TASK ITEM: From the line with "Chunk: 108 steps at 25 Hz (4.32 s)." to the line with "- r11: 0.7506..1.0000", retype each line exactly as it stands in the records below, but skip the pictures.

SUPPLIED RECORDS:

********

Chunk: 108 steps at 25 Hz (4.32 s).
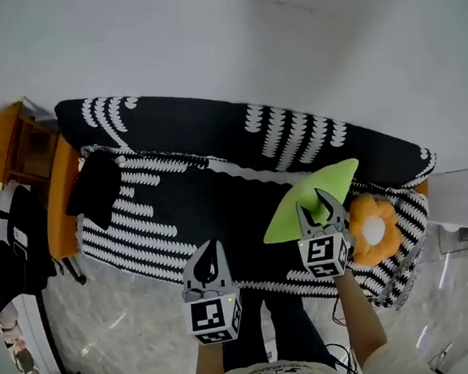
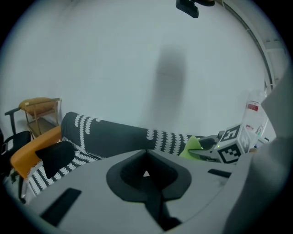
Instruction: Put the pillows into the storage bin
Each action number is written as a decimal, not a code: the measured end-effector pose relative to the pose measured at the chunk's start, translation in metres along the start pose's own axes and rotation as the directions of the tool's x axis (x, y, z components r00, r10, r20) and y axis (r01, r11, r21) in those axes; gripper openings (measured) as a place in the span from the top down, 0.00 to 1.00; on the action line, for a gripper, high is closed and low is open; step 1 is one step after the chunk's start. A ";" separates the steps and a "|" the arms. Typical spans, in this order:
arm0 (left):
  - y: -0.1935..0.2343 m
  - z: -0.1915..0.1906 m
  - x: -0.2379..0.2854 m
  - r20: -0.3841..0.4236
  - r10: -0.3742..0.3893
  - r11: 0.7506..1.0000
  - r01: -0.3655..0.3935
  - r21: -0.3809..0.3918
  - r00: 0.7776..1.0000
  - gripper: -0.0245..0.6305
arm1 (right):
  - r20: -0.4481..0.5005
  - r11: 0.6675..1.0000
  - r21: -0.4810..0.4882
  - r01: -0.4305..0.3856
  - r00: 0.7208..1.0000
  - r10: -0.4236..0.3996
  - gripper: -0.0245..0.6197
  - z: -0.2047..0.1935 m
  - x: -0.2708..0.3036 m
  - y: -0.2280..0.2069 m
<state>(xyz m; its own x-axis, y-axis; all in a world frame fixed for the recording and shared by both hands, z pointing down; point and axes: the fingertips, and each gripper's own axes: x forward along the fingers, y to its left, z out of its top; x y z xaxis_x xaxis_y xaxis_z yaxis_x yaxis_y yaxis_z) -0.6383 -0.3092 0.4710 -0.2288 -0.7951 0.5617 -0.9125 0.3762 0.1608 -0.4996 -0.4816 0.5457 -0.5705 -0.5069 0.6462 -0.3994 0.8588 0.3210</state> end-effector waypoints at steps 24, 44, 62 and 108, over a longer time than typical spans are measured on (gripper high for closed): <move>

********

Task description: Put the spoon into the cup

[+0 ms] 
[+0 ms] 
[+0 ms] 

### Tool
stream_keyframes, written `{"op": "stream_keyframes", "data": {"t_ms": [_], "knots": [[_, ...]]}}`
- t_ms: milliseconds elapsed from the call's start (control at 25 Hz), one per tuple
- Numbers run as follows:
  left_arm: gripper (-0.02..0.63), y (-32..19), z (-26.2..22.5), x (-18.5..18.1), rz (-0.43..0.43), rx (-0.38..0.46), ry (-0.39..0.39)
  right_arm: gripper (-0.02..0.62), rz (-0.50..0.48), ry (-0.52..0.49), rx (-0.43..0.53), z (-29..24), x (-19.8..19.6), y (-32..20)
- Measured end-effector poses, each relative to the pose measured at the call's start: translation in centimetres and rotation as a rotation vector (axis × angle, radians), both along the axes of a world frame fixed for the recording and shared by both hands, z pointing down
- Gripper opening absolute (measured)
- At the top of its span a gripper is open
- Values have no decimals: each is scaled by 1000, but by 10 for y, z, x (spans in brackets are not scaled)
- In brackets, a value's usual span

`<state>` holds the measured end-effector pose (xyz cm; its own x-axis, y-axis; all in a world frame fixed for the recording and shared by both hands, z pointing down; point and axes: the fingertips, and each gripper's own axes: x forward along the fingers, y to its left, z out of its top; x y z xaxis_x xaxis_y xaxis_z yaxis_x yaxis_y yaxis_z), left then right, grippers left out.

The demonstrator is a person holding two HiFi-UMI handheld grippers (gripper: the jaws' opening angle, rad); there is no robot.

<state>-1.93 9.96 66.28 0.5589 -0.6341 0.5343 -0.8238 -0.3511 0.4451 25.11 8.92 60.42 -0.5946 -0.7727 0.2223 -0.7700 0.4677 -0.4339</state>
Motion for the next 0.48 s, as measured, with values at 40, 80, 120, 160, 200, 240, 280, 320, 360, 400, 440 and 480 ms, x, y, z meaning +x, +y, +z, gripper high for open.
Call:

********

TASK SOLUTION:
Chunk: 108 steps at 25 Hz (4.32 s).
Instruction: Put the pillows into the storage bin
Each action number is written as a decimal, not a code: the measured end-effector pose relative to the pose measured at the chunk's start, translation in metres along the start pose's own axes and rotation as the directions of the tool's x axis (x, y, z components r00, r10, r20) and y axis (r01, r11, r21) in those axes; gripper openings (measured) as a place in the span from the top down, 0.00 to 1.00; on the action line, for a gripper, high is closed and low is open; step 1 is one step after the chunk's start. A ";" separates the steps and a "|" the arms. Typical spans, in this order:
arm0 (left):
  - y: -0.1935..0.2343 m
  - z: -0.1915..0.1906 m
  - x: -0.2379..0.2854 m
  - r20: -0.3841..0.4236
  - r10: -0.3742..0.3893
  - r11: 0.7506..1.0000

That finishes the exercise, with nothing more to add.